- [Instructions for the task] Among the entries, which lines carry the string "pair"? Copy each of them.

(Data records)
>>>>>

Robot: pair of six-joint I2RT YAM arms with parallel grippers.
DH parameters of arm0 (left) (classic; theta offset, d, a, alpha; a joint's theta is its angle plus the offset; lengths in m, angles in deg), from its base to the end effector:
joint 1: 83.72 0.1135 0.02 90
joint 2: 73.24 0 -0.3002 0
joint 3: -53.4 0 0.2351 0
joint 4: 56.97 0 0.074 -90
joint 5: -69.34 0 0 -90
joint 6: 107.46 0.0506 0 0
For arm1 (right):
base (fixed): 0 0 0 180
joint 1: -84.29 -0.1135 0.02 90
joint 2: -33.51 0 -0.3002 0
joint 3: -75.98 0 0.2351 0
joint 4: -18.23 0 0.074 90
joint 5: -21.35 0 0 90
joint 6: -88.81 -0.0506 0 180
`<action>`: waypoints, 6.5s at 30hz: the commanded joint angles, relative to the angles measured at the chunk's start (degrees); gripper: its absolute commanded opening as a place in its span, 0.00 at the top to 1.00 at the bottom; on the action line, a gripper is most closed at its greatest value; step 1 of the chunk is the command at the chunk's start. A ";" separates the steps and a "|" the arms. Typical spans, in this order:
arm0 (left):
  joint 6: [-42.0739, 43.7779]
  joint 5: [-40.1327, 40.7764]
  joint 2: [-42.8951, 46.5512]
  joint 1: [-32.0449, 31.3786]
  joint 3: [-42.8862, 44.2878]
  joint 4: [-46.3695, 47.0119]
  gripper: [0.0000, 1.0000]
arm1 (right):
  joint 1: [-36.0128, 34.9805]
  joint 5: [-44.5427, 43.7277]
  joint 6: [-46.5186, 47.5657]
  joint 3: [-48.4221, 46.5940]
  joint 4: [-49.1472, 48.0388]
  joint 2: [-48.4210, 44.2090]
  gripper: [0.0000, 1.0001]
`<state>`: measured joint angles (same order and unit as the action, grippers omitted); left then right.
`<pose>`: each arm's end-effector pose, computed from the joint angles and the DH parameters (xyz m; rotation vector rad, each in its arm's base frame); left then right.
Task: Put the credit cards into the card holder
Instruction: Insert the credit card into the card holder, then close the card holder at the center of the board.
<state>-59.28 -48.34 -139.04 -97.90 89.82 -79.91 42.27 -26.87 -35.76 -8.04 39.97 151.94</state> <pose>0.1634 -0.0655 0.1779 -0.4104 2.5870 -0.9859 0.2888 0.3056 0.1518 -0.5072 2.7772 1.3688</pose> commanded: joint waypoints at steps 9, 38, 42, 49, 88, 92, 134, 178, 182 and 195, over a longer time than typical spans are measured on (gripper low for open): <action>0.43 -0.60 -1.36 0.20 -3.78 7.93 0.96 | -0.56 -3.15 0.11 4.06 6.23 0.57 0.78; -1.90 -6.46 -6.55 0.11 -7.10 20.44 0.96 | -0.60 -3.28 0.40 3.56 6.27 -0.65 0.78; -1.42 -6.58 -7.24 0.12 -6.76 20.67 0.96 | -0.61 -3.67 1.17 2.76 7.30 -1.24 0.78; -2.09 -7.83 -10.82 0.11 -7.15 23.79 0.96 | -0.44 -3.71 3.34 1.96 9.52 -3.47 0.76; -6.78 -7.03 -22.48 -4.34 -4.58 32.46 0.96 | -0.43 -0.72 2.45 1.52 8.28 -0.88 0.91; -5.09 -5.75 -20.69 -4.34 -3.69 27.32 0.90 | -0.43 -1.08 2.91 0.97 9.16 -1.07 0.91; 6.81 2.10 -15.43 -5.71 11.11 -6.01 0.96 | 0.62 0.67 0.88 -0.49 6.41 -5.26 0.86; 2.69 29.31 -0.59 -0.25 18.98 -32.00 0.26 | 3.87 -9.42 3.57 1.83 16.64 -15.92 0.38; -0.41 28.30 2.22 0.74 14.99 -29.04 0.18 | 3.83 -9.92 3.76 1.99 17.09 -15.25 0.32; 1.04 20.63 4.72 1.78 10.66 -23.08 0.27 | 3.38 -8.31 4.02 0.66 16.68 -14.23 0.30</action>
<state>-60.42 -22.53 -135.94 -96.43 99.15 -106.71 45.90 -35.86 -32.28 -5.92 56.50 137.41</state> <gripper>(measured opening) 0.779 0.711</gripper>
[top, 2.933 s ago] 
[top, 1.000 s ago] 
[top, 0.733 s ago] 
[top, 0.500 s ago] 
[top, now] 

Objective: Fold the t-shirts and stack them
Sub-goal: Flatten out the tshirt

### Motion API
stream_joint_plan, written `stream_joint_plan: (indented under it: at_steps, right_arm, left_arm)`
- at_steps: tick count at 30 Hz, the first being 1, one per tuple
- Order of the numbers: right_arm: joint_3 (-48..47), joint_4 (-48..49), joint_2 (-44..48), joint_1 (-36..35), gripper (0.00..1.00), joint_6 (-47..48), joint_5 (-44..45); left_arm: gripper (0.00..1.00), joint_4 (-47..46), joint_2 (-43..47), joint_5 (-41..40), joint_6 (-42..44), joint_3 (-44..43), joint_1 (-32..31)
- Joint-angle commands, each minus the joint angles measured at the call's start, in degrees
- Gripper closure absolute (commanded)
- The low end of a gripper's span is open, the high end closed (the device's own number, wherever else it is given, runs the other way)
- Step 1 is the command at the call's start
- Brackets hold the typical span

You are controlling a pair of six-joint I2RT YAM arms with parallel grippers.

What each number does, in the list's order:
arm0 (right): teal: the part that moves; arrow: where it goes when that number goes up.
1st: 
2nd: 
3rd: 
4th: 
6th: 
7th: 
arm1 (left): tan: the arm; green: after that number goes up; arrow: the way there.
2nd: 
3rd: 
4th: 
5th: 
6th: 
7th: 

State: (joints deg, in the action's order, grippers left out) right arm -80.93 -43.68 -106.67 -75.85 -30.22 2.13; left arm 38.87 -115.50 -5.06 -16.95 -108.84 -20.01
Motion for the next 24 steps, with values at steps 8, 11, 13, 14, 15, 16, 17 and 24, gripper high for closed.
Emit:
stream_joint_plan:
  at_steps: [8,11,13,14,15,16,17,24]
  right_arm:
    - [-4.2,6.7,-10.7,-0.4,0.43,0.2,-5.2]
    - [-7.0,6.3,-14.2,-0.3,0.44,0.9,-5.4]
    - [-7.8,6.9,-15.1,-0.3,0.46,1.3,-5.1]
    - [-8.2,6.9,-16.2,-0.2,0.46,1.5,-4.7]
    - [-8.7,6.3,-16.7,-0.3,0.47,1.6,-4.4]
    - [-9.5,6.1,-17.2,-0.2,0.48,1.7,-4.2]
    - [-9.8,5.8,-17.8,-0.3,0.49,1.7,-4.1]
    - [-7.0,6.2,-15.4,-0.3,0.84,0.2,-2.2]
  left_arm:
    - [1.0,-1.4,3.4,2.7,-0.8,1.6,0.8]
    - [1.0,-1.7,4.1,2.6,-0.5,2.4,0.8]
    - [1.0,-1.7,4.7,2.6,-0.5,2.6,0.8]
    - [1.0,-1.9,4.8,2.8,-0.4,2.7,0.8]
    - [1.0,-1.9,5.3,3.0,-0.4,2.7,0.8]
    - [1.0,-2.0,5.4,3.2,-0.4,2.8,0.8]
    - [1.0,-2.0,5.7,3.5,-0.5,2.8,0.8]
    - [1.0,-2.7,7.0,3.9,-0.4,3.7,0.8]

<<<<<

- [Result of the task]
Robot: pair of six-joint I2RT YAM arms with parallel grippers.
You are controlling a pair of six-joint I2RT YAM arms with parallel grippers.

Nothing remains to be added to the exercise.